WORK INSTRUCTIONS:
Please count the lines in the data below that hold "parts" and answer with the number by itself.

DATA RECORDS:
---------------

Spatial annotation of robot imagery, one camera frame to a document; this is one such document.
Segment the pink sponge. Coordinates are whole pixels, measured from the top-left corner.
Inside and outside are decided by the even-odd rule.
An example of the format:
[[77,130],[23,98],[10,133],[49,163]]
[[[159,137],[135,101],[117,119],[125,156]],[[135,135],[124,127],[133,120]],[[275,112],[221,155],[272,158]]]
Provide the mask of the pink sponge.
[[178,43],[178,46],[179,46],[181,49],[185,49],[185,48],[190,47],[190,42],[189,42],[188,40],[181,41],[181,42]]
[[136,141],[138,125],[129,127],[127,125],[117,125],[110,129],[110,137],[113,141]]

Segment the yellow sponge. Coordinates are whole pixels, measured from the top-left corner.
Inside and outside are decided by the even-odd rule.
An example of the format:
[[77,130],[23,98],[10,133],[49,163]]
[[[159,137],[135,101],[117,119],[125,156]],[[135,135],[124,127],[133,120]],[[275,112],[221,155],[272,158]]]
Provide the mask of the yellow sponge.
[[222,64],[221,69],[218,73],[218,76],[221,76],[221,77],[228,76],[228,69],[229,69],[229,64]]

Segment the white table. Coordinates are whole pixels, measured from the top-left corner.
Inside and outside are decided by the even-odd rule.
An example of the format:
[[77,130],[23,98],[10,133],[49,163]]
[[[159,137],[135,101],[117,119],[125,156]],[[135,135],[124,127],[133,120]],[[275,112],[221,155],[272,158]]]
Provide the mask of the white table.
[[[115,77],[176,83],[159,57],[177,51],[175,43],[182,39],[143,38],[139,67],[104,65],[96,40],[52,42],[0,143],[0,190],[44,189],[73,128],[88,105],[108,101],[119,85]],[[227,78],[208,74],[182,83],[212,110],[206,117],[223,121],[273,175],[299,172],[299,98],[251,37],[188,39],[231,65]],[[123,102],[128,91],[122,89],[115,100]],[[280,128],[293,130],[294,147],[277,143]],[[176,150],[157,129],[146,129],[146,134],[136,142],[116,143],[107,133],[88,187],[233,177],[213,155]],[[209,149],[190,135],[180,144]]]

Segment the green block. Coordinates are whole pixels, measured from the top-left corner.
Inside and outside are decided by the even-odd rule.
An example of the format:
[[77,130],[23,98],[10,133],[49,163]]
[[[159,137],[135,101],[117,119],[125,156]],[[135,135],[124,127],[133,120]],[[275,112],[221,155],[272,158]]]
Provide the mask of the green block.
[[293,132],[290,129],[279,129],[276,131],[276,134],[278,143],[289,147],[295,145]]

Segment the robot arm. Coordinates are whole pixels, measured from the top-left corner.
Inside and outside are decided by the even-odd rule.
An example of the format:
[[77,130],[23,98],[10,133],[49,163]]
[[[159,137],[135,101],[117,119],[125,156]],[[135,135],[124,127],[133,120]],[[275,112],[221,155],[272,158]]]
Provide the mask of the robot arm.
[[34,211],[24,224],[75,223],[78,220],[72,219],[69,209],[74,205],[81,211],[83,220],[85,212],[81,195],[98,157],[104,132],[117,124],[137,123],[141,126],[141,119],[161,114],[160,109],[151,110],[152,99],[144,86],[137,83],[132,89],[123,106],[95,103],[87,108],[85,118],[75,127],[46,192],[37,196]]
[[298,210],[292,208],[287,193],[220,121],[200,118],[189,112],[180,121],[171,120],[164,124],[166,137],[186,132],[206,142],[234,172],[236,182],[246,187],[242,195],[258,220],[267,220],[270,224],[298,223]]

---------------

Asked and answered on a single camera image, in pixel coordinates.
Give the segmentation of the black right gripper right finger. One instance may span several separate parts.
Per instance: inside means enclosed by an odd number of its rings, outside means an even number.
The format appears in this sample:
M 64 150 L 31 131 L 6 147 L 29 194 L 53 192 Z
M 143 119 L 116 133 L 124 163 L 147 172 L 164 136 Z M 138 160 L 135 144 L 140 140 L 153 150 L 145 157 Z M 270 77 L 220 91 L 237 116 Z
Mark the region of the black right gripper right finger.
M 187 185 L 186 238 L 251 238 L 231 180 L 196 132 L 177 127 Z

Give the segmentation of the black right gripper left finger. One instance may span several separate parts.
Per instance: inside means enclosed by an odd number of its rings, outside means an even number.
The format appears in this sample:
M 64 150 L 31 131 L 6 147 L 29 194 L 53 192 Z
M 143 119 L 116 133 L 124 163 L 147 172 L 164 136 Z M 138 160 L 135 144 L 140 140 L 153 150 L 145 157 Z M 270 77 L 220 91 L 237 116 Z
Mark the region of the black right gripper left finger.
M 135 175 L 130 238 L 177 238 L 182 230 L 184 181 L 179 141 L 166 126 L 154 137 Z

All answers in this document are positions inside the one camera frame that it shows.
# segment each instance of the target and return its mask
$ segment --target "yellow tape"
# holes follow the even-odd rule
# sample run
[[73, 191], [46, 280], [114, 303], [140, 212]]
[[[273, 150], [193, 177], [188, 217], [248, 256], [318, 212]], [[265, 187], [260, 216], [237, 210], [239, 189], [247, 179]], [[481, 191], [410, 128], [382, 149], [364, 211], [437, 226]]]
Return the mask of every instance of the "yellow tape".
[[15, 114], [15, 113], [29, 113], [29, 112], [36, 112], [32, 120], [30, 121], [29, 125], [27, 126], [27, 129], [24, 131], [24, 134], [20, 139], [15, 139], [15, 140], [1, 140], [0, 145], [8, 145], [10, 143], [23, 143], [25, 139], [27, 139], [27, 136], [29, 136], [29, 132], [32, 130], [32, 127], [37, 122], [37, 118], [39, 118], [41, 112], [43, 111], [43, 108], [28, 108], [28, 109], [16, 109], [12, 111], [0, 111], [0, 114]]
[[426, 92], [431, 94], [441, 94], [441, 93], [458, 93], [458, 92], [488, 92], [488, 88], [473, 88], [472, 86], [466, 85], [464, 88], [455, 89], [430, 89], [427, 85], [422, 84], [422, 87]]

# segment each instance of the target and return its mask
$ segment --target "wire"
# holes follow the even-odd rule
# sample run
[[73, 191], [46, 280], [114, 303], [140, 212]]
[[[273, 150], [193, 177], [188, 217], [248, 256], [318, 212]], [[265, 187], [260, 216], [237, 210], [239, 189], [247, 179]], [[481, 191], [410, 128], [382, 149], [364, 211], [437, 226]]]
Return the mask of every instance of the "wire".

---------------

OUTPUT OF THE EXERCISE:
2